Data extract Block Start

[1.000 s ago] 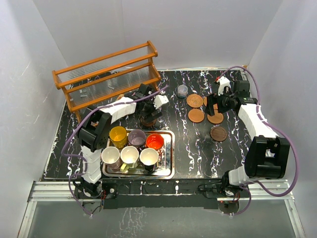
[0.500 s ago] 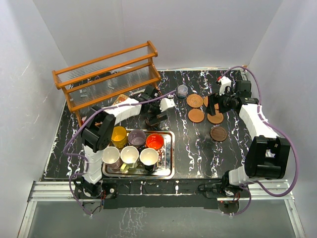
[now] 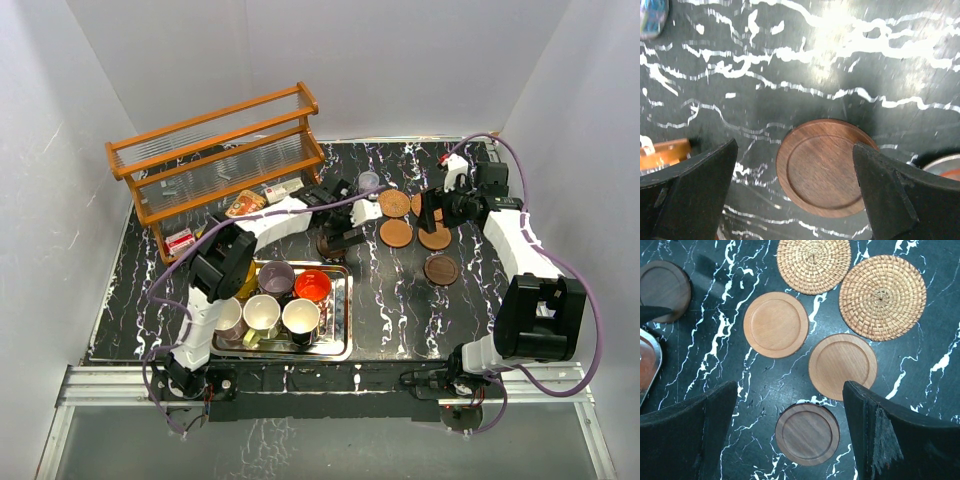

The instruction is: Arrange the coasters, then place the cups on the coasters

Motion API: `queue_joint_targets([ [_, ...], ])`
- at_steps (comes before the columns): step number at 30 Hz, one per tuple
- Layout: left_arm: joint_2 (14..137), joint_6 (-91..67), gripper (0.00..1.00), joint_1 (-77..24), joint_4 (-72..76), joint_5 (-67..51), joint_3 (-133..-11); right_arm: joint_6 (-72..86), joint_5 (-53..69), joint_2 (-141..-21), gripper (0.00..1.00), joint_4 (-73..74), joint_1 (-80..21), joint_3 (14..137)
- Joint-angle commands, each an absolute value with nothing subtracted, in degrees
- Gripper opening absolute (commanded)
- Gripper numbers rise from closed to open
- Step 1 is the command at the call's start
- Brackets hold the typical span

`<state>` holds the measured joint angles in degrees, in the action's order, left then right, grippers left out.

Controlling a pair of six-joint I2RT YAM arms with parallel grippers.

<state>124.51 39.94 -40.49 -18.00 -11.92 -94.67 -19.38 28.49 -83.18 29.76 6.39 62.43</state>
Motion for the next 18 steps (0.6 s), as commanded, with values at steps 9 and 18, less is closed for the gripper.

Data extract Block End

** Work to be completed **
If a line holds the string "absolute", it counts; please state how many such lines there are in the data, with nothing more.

** Answer to this task **
2